Mr Hunt – which pocket will he pick and will it hurt?

Will the tax rises affect pensions and pensioners? Not much, we think.

by Doug Brodie

 

Like borrowing money for a car or a house, government money also needs to be paid back, and that job belongs to Jeremy Hunt. His predecessor said he planned to ignore paying back what we owe so the lenders had him and his boss evicted. It’s interesting to note that MPs and the media appear to have forgotten the £132 billion that was spent to help everyone over covid, or the total £376 billion of committed government spending.

 
UK government spending due to Covid-19 at June 2022. Chancery Lane
 

Now is the time to pay back what we borrowed. The Office for Budget Responsibility (the one the previous chancellor chose to ignore) estimates in 2022/23 our government’s debt interest will be £83 billion which is more than we spend on education, twice what we spend on all defence, and more than Westminster spends on Scotland, Ireland and Wales combined.

Our interest bill is over 5% of all spending, or the cost of 664,000 GPs, or £9,222 per every child in school, or 2.5% of our total income, or £1,900 for every family. That is the interest cost, it is not the debt, which is £2.3 trillion.

We preach to our children that paying interest to pay for things is a waste of money yet MPs and the media appear to believe the £83 billion interest bill doesn’t belong to us but to some mythical autonomous entity. It doesn’t of course, it’s yours and mine, and the lenders (the credit markets) showed Ms Truss they are not afraid to send in the bailiffs; plus Kwarteng got a rude lesson that it’s other people who decide what your credit score is, and when you display financial profligacy they raise your interest rates. UK plc was required to pay 1% on borrowings in July this year, Kwarteng’s budget ideas made lenders up that to 4.5%.

On top of that, we have a £50bn mismatch between tax income and public spending that Hunt has to fix.
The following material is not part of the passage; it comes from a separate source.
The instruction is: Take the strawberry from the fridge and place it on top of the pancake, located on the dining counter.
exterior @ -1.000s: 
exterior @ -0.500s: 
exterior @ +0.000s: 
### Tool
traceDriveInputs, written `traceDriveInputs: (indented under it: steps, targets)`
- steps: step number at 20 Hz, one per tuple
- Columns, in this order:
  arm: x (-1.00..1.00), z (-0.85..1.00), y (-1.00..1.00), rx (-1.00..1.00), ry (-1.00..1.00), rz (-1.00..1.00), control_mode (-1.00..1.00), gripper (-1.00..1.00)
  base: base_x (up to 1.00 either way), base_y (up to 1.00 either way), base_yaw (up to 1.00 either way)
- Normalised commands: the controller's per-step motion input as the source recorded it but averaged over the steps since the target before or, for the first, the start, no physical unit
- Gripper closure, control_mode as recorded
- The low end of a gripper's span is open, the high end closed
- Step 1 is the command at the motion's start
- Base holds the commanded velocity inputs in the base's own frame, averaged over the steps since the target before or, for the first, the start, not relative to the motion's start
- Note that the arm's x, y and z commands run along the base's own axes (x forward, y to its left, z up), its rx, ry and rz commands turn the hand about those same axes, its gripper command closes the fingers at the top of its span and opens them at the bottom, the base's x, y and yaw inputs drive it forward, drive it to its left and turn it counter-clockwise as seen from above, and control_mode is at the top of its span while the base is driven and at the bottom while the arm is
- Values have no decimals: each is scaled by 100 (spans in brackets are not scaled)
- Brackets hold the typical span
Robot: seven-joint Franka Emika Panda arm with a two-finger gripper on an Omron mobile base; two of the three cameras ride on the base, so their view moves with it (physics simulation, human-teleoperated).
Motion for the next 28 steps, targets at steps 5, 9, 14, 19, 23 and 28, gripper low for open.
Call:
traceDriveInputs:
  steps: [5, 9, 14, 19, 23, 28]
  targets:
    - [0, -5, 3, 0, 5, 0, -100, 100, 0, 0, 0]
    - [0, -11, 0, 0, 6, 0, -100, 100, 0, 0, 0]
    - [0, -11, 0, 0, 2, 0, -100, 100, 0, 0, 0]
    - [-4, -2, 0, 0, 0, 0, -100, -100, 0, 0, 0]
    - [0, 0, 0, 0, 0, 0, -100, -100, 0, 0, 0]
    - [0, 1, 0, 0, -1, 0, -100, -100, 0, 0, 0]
Here’s the main options the FT thinks are likely:

  1. If we can engineer lower interest rates for the government by just 0.7%, that will cut spending by £10 billion per year which is 20% of the shortfall. This doesn’t cost you and me anything, this doesn’t touch voters.

  2. If we can increase immigration above the OBR forecast of 129,000 per year, then the potential growth and tax revenues will yield around £5 billion per year. (There’s an interesting discussion on the merits of Brexit and Braverman).

  3. Government department spending is due to increase by 3.7% per year from 24/25 onwards, and if that is held down to just 2% that would save over £20 billion per year (£2,250 per school child).

  4. Restoring the NIC increase will raise £13 billion – a tax by any other name, but only on workers. (And by the way Mick Lynch, I work, I am a member of the working classes).

  5. Uprating benefits and pensions by earnings not by inflation will raise £10 billion – there is a hard-to-dismiss argument that those working and contributing most to the taxes should not be rewarded less than those not working. (David Cameron got more than one thing wrong).

  6. Overseas aid is supposed to be at 0.7% of GDP but was cut to 0.5% during the pandemic; if that is cut is made permanent, it saves a further 0.5% per year.

  7. The energy windfall tax is expected to raise £17 billion this year. If kept in place it would raise circa £5 billion per year over time.

  8. Freezing income tax allowances would raise a further £6 billion per year.

Oddly, probably given its readership, the FT hasn’t picked an increase in income tax. There are 660,000 additional rate taxpayers in the UK and they pay 36% of all income tax receipts in the UK. Raising the rate from 45% back to 50% will raise circa £6 billion (The Guardian 29/9/22), or 48,000 GPs.

What we can’t work out is why, in a Brexit world, the government wants to increase corporation tax to more than twice that of Ireland?

Overall, the Institute of Financial Studies (IFS) thinks we don’t do too badly compared to other countries.

Chancery Lane retirement income planning advice Doug Brodie

Our GDP is around £2.76 trillion, so bringing our tax take in line with the G7 average would raise £82 billion. Job done.

No one likes to pay more than they should for anything, and in summary where you and I are the fortunate in a society where ‘heat or eat’ is a recurring theme, an increase in tax is the right thing to do.

Making that tax rise more palatable, and learning how to relax with investable money, there’s no simpler allegory than Kurt Vonnegut’s poem about Joseph Heller (that Mr Heller).

Joe Heller

True story, Word of Honour:

Joseph Heller, an important and funny writer

now dead,

and I were at a party given by a billionaire

on Shelter Island.

I said, “Joe, how does it make you feel

to know that our host only yesterday

may have made more money

than your novel ‘Catch-22’

has earned in its entire history?”

And Joe said, “I’ve got something he can never have.”

And I said, “What on earth could that be, Joe?”

And Joe said, “The knowledge that I’ve got enough.”